PROBLEM TO SOLVE |
Reproduce the listing that follows character for character, excluding its pictures.

(GIVEN DATA)

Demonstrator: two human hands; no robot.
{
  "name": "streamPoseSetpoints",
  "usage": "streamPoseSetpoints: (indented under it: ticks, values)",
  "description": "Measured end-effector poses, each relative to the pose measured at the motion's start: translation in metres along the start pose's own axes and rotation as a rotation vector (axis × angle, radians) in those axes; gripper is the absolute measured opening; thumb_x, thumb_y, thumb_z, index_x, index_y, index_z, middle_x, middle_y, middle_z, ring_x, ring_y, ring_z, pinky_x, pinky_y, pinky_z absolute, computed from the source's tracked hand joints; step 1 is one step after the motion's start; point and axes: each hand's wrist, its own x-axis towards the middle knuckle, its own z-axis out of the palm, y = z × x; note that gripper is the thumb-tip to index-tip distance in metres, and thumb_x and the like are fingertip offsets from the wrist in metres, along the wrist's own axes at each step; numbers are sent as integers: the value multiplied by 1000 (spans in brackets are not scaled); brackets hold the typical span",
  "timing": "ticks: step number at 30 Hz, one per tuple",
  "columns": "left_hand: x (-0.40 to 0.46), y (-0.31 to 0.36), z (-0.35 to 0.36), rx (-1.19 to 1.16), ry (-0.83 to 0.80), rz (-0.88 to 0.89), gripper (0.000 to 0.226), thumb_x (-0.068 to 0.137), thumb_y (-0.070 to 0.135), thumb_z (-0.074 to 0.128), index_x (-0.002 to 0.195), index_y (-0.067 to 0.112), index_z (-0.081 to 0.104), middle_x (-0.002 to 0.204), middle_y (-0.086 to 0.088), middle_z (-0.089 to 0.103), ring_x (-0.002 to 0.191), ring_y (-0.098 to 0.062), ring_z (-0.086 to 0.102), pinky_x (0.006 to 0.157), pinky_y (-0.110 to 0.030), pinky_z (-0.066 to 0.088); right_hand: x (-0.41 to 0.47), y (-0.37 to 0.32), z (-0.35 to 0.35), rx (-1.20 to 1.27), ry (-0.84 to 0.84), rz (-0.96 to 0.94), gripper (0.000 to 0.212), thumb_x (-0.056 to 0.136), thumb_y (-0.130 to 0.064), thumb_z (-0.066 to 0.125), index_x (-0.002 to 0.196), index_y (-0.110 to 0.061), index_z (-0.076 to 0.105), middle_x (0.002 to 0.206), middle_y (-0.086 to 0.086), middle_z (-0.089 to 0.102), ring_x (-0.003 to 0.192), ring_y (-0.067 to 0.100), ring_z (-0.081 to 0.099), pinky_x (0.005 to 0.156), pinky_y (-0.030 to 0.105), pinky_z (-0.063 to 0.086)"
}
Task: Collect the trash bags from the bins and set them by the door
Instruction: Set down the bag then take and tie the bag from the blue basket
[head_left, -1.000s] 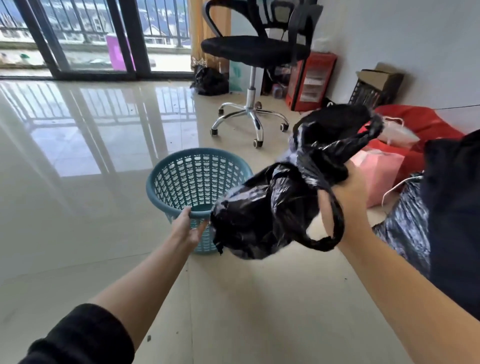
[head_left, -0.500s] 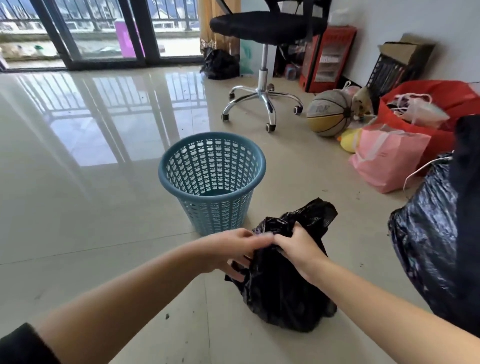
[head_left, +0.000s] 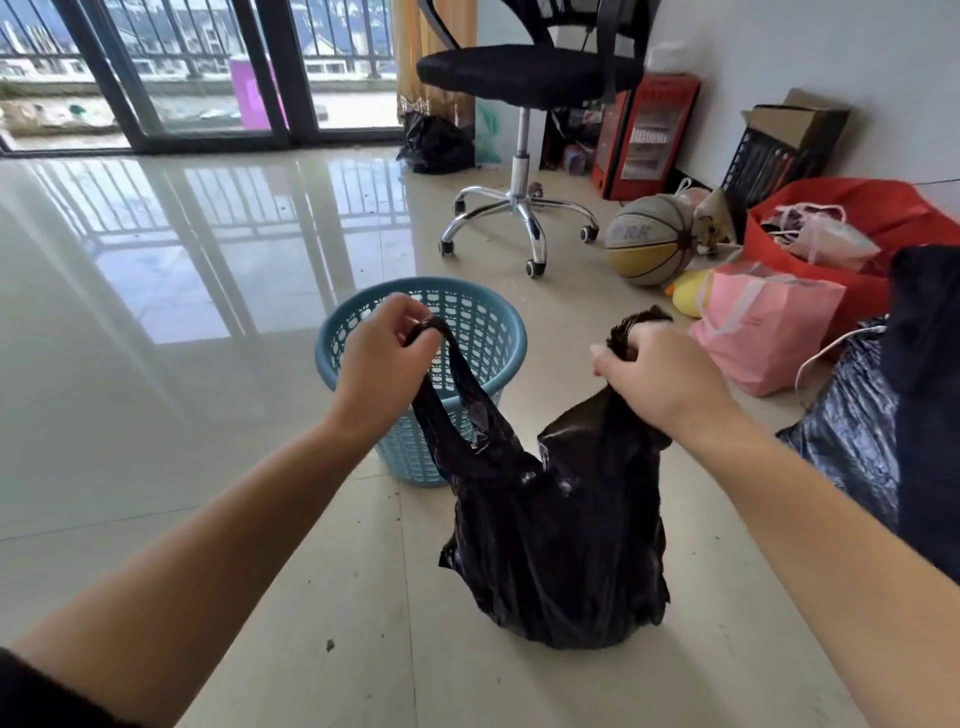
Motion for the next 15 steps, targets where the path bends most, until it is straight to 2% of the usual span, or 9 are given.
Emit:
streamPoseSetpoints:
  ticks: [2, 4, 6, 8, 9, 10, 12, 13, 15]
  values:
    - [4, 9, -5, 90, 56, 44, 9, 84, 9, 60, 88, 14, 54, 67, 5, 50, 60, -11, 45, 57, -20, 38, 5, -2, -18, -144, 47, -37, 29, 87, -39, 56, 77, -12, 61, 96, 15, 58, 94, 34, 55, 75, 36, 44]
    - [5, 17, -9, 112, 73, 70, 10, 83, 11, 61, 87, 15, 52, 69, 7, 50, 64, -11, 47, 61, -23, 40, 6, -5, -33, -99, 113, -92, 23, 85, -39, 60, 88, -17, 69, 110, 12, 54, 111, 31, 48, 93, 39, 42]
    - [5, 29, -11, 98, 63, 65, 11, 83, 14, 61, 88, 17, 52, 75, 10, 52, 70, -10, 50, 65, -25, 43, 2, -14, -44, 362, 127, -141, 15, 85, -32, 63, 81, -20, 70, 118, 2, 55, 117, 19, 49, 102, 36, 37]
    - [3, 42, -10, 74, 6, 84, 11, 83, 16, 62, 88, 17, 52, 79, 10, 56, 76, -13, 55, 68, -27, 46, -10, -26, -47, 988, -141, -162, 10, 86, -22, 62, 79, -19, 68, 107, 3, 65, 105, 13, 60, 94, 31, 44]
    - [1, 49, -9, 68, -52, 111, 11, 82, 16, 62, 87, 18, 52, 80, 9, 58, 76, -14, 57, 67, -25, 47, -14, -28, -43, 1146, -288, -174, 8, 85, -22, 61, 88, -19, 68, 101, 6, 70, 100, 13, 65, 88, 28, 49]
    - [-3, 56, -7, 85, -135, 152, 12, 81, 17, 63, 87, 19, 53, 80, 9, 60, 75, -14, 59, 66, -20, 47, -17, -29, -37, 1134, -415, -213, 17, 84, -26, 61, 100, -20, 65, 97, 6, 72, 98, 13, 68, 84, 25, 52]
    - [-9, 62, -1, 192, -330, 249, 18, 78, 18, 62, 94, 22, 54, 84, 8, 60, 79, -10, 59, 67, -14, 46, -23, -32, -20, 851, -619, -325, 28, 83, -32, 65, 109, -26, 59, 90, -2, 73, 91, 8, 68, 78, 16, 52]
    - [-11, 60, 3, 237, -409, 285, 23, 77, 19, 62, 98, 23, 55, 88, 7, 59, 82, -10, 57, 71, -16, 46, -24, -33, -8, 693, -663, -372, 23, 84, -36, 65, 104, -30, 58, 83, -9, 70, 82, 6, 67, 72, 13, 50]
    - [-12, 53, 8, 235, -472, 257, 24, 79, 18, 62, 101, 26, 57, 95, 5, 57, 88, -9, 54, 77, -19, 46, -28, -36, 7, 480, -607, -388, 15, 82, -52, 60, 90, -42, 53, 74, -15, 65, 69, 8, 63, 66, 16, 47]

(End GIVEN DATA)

RESULT OF THE TASK |
Demonstrator: two human hands; no robot.
{
  "name": "streamPoseSetpoints",
  "usage": "streamPoseSetpoints: (indented under it: ticks, values)",
  "description": "Measured end-effector poses, each relative to the pose measured at the motion's start: translation in metres along the start pose's own axes and rotation as a rotation vector (axis × angle, radians) in those axes; gripper is the absolute measured opening; thumb_x, thumb_y, thumb_z, index_x, index_y, index_z, middle_x, middle_y, middle_z, ring_x, ring_y, ring_z, pinky_x, pinky_y, pinky_z absolute, computed from the source's tracked hand joints; step 1 is one step after the motion's start; point and axes: each hand's wrist, its own x-axis towards the middle knuckle, its own z-axis out of the palm, y = z × x; note that gripper is the thumb-tip to index-tip distance in metres, and thumb_x and the like are fingertip offsets from the wrist in metres, along the wrist's own axes at each step; numbers are sent as integers: the value multiplied by 1000 (spans in brackets are not scaled); brackets hold the typical span",
  "timing": "ticks: step number at 30 Hz, one per tuple",
  "columns": "left_hand: x (-0.40 to 0.46), y (-0.31 to 0.36), z (-0.35 to 0.36), rx (-1.19 to 1.16), ry (-0.83 to 0.80), rz (-0.88 to 0.89), gripper (0.000 to 0.226), thumb_x (-0.068 to 0.137), thumb_y (-0.070 to 0.135), thumb_z (-0.074 to 0.128), index_x (-0.002 to 0.195), index_y (-0.067 to 0.112), index_z (-0.081 to 0.104), middle_x (-0.002 to 0.204), middle_y (-0.086 to 0.088), middle_z (-0.089 to 0.103), ring_x (-0.002 to 0.191), ring_y (-0.098 to 0.062), ring_z (-0.086 to 0.102), pinky_x (0.006 to 0.157), pinky_y (-0.110 to 0.030), pinky_z (-0.066 to 0.088); right_hand: x (-0.41 to 0.47), y (-0.37 to 0.32), z (-0.35 to 0.35), rx (-1.20 to 1.27), ry (-0.84 to 0.84), rz (-0.96 to 0.94), gripper (0.000 to 0.212), thumb_x (-0.056 to 0.136), thumb_y (-0.130 to 0.064), thumb_z (-0.066 to 0.125), index_x (-0.002 to 0.196), index_y (-0.110 to 0.061), index_z (-0.076 to 0.105), middle_x (0.002 to 0.206), middle_y (-0.086 to 0.086), middle_z (-0.089 to 0.102), ring_x (-0.003 to 0.192), ring_y (-0.067 to 0.100), ring_z (-0.081 to 0.099), pinky_x (0.005 to 0.156), pinky_y (-0.030 to 0.105), pinky_z (-0.063 to 0.086)"
}
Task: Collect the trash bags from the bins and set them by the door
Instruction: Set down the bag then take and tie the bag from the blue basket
[head_left, -1.000s] 
[head_left, -0.500s] 
[head_left, +0.000s] 
Motion for the next 15 steps, targets where the path bends most, until it is straight to 2% of the usual span, or 9 are given.
Emit:
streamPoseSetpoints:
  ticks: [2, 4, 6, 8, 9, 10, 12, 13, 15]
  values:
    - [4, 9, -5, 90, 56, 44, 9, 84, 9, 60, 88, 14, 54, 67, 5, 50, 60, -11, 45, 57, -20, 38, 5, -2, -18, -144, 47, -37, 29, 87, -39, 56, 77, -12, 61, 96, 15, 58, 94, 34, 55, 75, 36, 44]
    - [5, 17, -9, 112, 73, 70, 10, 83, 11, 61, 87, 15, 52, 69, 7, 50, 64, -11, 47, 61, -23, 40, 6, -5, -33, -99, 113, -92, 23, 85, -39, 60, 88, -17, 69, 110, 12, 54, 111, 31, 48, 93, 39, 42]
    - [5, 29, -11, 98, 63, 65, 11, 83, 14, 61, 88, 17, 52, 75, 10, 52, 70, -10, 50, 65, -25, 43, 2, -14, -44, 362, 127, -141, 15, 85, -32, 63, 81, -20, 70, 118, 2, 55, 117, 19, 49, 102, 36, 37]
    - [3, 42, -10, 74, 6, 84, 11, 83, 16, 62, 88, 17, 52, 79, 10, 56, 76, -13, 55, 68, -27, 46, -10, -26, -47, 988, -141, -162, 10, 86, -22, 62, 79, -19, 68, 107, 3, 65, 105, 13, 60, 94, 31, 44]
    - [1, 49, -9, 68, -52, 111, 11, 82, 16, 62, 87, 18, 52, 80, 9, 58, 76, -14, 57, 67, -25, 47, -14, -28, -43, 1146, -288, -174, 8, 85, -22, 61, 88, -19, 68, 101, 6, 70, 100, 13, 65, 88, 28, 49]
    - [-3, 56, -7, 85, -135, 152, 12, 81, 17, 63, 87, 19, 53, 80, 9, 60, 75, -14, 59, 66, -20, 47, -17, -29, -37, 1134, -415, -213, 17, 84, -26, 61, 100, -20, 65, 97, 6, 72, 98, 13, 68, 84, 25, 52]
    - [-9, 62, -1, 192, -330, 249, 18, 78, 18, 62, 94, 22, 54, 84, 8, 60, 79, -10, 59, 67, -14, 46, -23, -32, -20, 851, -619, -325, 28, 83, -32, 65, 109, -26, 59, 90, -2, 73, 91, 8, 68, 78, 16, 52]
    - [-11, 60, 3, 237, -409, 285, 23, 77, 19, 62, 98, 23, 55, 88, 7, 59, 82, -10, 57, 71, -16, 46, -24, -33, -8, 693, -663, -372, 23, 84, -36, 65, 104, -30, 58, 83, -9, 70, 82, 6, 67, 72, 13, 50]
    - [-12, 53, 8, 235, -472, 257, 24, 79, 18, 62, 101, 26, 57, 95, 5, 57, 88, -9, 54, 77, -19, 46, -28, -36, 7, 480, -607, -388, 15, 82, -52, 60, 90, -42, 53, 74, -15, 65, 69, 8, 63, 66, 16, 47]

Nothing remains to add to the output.